ミランダさまには心よりお詫び申し上げます…!

私はミランダさまを尊敬しておりますし、可能ならば友人になりたいと思うほどなのです…!

こんな…こんな状況にさえならなければ…!」

熱弁しながら私は悔しさから拳を握りしめる。

その姿はもはや淑女とは言い難い事だろう。

しかし、何もかも、こんなタイミングで前世の記憶を思い出した事に原因がある!

何で今なのよ!?入学直後とか!幼少期の高熱を出した時にとか!

他にもキッカケは色々有ったでしょうに…!

「アイリスさま…!」

私の思いが伝わったのか、ミランダは私の手に自分の手を重ねてくれた。

潤む瞳を見ていると吸い込まれそうだ。

あぁ〜、ミランダちゃん可愛いよぉ。

亜麻色の髪に真っ赤な瞳という、如何にも悪役令嬢な見た目をしているけど、そこが良い!

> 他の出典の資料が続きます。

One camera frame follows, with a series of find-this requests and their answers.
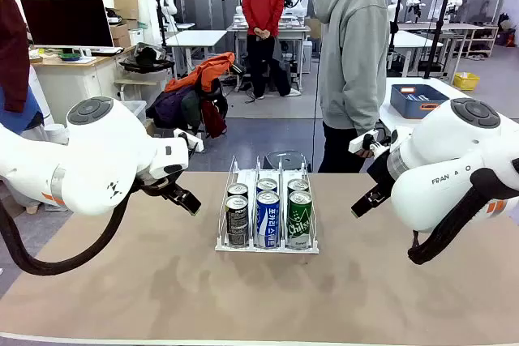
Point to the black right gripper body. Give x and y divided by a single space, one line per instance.
381 176

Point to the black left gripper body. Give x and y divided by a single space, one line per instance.
156 184

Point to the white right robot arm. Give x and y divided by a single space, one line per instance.
446 167

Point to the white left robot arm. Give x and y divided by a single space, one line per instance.
101 151

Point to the person's right forearm grey sleeve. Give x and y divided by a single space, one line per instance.
361 111

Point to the person's right hand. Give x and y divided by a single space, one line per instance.
365 154

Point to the black Pepsi can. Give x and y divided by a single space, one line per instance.
237 222
237 189

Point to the green Chilsung cider can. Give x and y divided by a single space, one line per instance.
298 185
299 222

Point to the clear plastic storage box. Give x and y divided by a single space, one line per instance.
135 109

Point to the dark clothes pile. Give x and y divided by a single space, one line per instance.
178 107

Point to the blue Pocari Sweat can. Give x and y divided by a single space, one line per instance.
268 222
267 184

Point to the dark round stool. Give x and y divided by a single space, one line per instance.
284 159

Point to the white paper roll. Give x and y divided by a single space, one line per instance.
57 134

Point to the large white table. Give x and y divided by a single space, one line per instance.
458 88

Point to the black bag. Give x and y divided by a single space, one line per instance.
146 60

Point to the yellow plastic crate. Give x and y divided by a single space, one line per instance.
466 82

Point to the orange jacket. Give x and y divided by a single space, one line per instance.
211 68

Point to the white desk wooden top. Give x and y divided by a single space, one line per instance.
73 82

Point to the person in grey hoodie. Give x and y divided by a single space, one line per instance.
353 38

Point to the black tripod stand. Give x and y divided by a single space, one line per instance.
438 38

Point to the white background table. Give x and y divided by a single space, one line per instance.
198 38

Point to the green round item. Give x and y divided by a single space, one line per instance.
69 56

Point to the small brown cardboard box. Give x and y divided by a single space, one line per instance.
119 34

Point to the low wooden shelf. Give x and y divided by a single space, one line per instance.
470 38

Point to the grey background workbench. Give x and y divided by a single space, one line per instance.
292 32

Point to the tall brown cardboard box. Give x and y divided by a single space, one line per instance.
125 3

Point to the black computer monitor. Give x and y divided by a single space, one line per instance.
67 22

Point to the person in maroon top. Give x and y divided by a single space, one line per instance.
12 58

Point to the person in red hoodie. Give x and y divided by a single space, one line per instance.
263 5

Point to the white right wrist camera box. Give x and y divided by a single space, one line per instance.
365 140

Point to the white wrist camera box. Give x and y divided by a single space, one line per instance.
190 140
365 140

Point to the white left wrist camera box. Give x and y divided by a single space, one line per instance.
190 140

こんなに可愛いミランダちゃんを国外追放なんてさせるもんですか…!

「しかし、アイリス…。ミランダがきみに犯して来た罪は、未来の王妃として相応しく無いものばかりだ。それは変えられない事実。

そんな彼女の罪を全て許し、再び王妃としての未来を用意しろと言うのか?」

うぐぐ…。

アレクシスの言う通り、ミランダちゃんは散々私をいびり倒してくれたわ。

内容はともかく、将来王妃となる令嬢が国民の1人を嫉妬心から、いびり倒すなんて有ってはならない事だわ。

王を補佐し、国民を守っていく事が王妃に課せられる使命なのだから。

だけど、ミランダは意地が悪いだけじゃ無いのよ!?

私はすくっと立ち上がって、アレクシスに対峙する。

「お言葉ですが、殿下。ミランダ侯爵令嬢は外敵から、アレクシス殿下をお守りしようとしただけなのです!

未来の王妃として、殿下や国民に対し害を成そうとする存在を排除しようとする事の何処に罪があるでしょうか!?」

堂々と胸を張って言い切った私を見て、アレクシス含め周囲の人々はポカンと口を開けて唖然としている。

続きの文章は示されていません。